** Brief **
Please give back only the lines below from the one containing "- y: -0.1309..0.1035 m" to the one containing "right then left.", each repeated word for word, both ends included.

----------

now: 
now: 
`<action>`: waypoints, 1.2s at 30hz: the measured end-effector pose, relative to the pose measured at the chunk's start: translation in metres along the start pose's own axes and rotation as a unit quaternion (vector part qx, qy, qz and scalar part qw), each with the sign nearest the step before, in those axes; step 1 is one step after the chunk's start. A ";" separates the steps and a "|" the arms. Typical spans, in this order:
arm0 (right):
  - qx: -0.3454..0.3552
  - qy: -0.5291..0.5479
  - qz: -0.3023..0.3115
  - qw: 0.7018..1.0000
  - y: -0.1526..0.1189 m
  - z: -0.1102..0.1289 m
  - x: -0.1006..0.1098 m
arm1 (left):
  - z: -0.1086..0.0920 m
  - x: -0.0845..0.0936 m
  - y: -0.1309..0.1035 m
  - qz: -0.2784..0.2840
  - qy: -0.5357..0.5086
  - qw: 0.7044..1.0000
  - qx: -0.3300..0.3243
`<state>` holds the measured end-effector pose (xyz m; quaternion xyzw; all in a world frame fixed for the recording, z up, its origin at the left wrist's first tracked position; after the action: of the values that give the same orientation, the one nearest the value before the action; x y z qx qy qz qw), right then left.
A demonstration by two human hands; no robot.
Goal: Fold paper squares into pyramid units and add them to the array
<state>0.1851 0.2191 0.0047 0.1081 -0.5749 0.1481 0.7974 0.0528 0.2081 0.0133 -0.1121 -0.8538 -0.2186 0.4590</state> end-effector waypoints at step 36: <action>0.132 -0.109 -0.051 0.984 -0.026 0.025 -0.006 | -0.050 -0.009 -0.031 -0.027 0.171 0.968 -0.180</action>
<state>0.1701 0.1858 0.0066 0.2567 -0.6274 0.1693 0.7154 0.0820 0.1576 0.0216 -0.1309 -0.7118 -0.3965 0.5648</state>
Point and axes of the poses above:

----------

** Solved problem **
  - y: -0.1309..0.1035 m
  - qz: -0.2784..0.2840
  - qy: -0.5357..0.5086
  - qw: 0.7044..1.0000
  - qx: -0.3300..0.3243
`<state>` holds the measured end-effector pose (xyz m; quaternion xyzw; all in a world frame fixed for the recording, z up, its origin at the left wrist's first tracked position; after the action: of the values that give the same orientation, the one nearest the value before the action; x y z qx qy qz qw), right then left.

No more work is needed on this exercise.